Need help with log..1 question..giving out medals

Answer 1

you just want to know what log (1) = ?

Answer 2

please help

Answer 3

\[\Large 2\log_5x+\frac{1}{2}\log_5y-4\log_5z=\log_5\frac{x^2\sqrt{y}}{z^4}\]

So we'll need to use a few rules of logarithms.
\[\large \color{royalblue}{b\cdot\log(a)=\log(a^b)}\]We'll use this rule to deal with the coefficients in front of the logs.

Answer 4

Just for the record, log(1) is not a part of this problem.

Answer 5

\[\Large 2\log_5x=\log_5x^2\]Understand how that works using our rule?

Answer 6

but how do I make it the same?

Answer 7

We're doing that step by step.

Answer 8

I was referring to 1 question not log 1

Answer 9

oh ok..can you show me?

Answer 10

I just showed you the first step above, do you understand so far?

Answer 11

yes I do

Answer 12

\[\Large \frac{1}{2}\log_5y\qquad=\qquad \log_5y^{1/2}\]We can rewrite this using root notation,\[\Large \log_5\sqrt y\]

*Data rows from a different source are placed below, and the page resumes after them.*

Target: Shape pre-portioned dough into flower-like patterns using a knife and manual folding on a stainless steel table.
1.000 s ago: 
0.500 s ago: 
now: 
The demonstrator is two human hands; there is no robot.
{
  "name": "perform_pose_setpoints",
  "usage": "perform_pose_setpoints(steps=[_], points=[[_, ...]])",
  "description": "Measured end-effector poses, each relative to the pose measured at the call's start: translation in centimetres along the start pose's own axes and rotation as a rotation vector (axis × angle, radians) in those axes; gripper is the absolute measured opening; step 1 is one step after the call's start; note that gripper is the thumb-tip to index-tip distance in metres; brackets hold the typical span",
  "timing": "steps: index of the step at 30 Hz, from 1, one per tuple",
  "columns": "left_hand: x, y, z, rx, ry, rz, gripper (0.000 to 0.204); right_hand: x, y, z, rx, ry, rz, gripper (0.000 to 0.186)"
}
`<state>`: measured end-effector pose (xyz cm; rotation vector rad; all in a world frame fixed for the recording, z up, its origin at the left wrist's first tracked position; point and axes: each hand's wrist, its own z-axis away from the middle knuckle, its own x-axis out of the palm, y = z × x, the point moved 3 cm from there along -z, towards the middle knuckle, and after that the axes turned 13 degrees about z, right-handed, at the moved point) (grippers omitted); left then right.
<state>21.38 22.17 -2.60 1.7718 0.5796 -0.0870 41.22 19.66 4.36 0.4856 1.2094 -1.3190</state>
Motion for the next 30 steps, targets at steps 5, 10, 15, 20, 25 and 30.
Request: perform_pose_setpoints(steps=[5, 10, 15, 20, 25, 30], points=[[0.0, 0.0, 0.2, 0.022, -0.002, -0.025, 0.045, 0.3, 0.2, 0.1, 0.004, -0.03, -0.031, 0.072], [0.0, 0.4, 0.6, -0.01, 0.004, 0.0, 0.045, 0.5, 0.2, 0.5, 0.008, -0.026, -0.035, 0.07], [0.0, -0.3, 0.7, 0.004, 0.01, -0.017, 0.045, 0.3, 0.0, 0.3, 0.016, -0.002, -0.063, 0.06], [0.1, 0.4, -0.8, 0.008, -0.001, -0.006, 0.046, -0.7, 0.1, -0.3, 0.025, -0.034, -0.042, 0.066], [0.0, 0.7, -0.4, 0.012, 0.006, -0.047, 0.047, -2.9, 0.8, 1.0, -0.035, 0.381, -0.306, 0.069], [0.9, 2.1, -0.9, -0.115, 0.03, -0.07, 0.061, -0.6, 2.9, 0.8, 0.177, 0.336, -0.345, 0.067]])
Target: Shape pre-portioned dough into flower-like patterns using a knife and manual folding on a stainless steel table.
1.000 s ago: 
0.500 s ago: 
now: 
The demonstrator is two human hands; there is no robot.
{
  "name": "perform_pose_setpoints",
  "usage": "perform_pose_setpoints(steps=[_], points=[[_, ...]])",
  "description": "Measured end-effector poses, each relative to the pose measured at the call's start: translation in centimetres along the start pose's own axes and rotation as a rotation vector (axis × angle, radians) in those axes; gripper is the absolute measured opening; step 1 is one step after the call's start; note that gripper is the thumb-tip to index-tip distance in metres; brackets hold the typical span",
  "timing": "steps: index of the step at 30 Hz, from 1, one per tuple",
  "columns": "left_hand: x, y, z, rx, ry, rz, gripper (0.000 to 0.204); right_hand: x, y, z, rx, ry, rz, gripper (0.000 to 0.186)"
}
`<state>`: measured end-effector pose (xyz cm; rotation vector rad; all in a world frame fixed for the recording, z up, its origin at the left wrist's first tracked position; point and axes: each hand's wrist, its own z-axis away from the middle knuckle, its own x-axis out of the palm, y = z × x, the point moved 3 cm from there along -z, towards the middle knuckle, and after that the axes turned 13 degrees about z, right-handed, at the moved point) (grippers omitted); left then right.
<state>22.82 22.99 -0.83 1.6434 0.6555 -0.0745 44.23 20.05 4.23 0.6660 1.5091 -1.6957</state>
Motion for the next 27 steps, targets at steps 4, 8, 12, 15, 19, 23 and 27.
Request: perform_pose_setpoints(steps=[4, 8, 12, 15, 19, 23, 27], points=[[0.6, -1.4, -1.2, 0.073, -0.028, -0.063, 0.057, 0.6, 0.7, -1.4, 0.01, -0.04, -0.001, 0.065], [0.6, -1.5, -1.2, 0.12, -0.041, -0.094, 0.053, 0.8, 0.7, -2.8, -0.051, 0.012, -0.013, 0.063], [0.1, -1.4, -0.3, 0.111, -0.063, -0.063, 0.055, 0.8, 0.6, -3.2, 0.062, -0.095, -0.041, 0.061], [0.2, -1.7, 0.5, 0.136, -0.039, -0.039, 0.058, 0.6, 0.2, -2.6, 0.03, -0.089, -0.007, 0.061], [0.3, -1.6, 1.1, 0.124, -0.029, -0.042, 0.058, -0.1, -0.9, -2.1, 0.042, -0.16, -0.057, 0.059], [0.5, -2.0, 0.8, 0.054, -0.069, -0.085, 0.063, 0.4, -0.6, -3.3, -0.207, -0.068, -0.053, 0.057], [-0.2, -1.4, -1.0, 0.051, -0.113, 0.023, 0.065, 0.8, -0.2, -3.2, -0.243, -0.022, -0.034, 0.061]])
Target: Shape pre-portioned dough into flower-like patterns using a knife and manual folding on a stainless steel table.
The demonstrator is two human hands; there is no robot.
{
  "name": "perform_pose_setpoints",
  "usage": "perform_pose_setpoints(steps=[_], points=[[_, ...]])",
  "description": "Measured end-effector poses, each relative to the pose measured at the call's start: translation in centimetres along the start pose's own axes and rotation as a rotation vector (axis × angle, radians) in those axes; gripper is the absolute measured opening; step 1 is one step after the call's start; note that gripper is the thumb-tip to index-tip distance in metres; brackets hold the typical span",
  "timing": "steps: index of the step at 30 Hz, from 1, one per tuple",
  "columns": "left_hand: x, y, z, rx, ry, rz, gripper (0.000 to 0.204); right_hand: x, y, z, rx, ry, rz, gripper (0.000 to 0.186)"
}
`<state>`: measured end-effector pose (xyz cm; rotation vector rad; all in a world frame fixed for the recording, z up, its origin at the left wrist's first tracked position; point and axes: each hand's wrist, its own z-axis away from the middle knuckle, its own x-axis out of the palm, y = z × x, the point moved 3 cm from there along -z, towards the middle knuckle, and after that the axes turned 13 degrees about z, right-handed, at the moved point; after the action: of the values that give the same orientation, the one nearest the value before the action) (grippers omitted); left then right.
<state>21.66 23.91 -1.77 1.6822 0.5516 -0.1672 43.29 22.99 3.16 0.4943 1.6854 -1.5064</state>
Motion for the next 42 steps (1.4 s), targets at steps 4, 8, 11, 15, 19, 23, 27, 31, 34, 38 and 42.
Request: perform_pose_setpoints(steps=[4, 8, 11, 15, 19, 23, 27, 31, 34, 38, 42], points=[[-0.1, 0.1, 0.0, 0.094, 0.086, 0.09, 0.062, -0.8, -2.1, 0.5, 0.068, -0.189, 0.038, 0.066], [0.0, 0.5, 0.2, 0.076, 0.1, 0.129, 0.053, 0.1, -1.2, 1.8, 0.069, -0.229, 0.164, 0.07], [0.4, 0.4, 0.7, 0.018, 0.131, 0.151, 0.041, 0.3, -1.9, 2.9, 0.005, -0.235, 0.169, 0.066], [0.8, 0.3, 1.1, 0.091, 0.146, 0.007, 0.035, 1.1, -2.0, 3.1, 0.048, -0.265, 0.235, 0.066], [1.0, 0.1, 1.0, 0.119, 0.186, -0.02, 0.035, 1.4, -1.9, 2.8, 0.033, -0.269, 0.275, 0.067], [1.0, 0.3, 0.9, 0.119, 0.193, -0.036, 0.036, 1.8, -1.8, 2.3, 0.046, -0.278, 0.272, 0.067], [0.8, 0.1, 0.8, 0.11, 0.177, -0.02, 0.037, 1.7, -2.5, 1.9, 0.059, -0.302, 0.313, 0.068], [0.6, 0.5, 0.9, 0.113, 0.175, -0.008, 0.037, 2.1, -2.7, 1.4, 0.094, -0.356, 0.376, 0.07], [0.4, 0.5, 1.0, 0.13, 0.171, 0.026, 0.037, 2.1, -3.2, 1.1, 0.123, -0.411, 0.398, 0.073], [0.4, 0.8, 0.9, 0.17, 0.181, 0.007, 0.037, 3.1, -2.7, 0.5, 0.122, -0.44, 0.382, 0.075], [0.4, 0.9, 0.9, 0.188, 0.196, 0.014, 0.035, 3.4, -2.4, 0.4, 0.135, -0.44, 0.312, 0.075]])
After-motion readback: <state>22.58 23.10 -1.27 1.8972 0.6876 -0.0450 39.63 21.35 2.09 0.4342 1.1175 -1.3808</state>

So using this first rule, what we have so far is,\[\Large \log_5x^2+\log_5\sqrt y-4\log_5z=\log_5\frac{x^2\sqrt{y}}{z^4}\]

Can you follow this idea to simplify this third term?\[\Large 4\log_5z \qquad = \qquad ?\]

Answer 13

log 5z^4?

Answer 14

\[\Large \log_5x^2+\log_5\sqrt y-\log_5z^4=\log_5\frac{x^2\sqrt{y}}{z^4}\]Ok good!
From here we'll need to apply two more rules of logs:\[\large \color{green}{\log(a)+\log(b)=\log(ab)}\]\[\large \color{purple}{\log(b)-\log(c)=\log\left(\frac{b}{c}\right)}\]

When we have the sum of logs, we can rewrite them as a single log with the product of their arguments inside.

Applying this to our first two terms gives us,\[\Large \log_5x^2+\log_5\sqrt y\qquad=\qquad \log_5\left(x^2\sqrt y\right)\]

Answer 15

ok

Answer 16

what is next?

Answer 17

What do you think comes next?

Answer 18

\[\Large \log_5\left(x^2\sqrt y\right)-\log_5z^4=\log_5\frac{x^2\sqrt{y}}{z^4}\]

So next we'll want to combine these two terms,\[\Large \log_5\left(x^2\sqrt y\right)-\log_5z^4 \qquad=\qquad ?\]
using the purple rule I listed.

Answer 19

You should really think about this, because at this point you only have one step and it is very similar to the step he just showed you.

Answer 20

log 5 (x^2 qrt y)/ log 5z^4

Answer 21

thank you!

Answer 22

Close! We don't want to divide logs,\[\Large \log_5\left(x^2\sqrt y\right)-\log_5z^4 \qquad\ne\qquad \frac{\log_5\left(x^2\sqrt y\right)}{\log_5z^4}\]

we want to divide the `insides`.
\[\Large \log_5\left(x^2\sqrt y\right)-\log_5z^4 \qquad=\qquad \log_5\left(\frac{x^2\sqrt y}{z^4}\right)\]

Answer 23

thank you